- Your goal
Output only the lines below from the one containing "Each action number" to the one containing "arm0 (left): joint", exactly as written, both ends kept.

- Data block
• • •

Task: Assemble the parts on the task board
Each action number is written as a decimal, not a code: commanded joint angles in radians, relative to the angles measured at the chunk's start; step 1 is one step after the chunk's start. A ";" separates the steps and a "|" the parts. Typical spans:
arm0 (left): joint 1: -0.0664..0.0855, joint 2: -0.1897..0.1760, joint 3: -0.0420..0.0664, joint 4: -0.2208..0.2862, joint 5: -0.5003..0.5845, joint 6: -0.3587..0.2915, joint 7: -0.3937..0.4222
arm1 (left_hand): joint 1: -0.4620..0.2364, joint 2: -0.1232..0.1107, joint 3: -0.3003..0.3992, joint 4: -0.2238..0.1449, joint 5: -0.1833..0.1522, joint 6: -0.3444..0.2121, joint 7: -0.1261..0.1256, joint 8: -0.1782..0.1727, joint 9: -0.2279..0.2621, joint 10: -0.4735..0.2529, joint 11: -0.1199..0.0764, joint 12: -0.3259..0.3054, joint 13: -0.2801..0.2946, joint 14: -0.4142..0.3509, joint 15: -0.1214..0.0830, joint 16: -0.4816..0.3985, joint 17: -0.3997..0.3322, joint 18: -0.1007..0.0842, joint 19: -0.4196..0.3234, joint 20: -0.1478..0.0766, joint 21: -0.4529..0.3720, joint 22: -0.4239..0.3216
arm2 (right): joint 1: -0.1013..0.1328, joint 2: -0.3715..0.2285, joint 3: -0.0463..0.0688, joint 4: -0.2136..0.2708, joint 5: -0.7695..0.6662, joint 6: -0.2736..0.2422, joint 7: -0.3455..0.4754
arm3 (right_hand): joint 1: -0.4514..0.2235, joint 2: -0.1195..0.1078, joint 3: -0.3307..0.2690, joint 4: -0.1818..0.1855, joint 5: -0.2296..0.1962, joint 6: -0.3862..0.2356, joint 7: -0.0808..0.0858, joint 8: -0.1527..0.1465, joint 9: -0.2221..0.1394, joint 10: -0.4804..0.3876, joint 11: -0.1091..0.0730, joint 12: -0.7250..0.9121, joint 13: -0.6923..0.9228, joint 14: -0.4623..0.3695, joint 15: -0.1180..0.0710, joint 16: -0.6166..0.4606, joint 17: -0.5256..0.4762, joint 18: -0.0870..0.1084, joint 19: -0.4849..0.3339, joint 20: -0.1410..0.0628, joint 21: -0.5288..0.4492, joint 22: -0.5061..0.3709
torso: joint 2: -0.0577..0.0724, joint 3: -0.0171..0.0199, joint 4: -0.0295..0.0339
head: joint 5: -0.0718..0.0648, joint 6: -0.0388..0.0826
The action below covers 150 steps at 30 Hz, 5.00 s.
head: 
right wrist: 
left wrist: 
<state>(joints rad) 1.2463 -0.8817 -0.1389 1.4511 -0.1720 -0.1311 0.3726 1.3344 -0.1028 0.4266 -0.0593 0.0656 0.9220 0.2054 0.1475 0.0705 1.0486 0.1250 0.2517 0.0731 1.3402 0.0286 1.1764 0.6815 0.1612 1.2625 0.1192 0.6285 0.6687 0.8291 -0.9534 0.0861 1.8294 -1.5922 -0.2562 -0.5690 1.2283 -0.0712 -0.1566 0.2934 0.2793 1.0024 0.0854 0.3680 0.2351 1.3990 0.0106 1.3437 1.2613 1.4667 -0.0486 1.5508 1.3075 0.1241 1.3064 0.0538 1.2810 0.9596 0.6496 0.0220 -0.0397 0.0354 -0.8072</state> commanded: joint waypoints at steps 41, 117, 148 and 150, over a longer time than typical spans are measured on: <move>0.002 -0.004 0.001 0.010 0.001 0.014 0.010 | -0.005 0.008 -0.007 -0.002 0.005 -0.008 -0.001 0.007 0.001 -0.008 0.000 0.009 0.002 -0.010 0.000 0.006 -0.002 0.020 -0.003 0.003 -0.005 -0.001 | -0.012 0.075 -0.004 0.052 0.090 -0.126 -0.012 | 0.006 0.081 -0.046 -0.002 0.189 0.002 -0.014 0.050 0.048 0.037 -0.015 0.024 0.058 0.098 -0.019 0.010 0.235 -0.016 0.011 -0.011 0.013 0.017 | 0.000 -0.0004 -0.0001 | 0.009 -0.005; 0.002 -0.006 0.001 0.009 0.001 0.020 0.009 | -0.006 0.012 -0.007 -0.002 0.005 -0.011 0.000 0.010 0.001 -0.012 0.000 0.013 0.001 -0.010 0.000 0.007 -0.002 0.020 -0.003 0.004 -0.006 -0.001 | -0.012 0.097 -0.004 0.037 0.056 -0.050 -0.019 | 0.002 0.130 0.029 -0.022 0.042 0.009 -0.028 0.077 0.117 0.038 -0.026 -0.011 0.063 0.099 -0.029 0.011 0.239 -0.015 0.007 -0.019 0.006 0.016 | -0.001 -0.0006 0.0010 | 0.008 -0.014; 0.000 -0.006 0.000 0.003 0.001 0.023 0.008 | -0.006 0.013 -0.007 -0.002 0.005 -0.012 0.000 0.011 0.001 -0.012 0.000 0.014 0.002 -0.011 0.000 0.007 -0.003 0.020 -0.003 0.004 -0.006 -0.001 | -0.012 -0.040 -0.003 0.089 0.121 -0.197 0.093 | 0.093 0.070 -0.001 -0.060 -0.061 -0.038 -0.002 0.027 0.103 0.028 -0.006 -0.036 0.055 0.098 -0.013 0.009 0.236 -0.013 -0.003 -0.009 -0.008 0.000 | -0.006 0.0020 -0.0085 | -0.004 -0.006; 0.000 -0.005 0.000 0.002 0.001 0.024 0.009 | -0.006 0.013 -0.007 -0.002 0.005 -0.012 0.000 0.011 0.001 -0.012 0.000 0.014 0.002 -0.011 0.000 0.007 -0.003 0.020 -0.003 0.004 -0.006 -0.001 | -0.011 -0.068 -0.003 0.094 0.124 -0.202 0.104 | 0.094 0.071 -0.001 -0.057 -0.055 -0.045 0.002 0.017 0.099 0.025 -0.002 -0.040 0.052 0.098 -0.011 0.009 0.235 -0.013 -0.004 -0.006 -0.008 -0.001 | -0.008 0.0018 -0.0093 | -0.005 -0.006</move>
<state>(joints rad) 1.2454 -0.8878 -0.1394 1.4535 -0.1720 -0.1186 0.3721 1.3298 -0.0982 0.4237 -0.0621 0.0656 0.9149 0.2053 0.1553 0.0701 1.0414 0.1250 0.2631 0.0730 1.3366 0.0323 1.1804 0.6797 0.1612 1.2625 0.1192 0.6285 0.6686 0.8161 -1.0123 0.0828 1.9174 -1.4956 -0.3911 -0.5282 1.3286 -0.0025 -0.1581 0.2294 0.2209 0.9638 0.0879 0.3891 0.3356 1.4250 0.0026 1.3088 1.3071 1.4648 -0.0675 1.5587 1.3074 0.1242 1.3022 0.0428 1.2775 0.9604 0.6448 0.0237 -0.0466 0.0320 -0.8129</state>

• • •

- Solution to this exercise
Each action number is written as a decimal, not a code: commanded joint angles in radians, relative to the angles measured at the chunk's start; step 1 is one step after the chunk's start. A ";" separates the steps and a "|" the parts. Typical spans:
arm0 (left): joint 1: -0.0664..0.0855, joint 2: -0.1897..0.1760, joint 3: -0.0420..0.0664, joint 4: -0.2208..0.2862, joint 5: -0.5003..0.5845, joint 6: -0.3587..0.2915, joint 7: -0.3937..0.4222

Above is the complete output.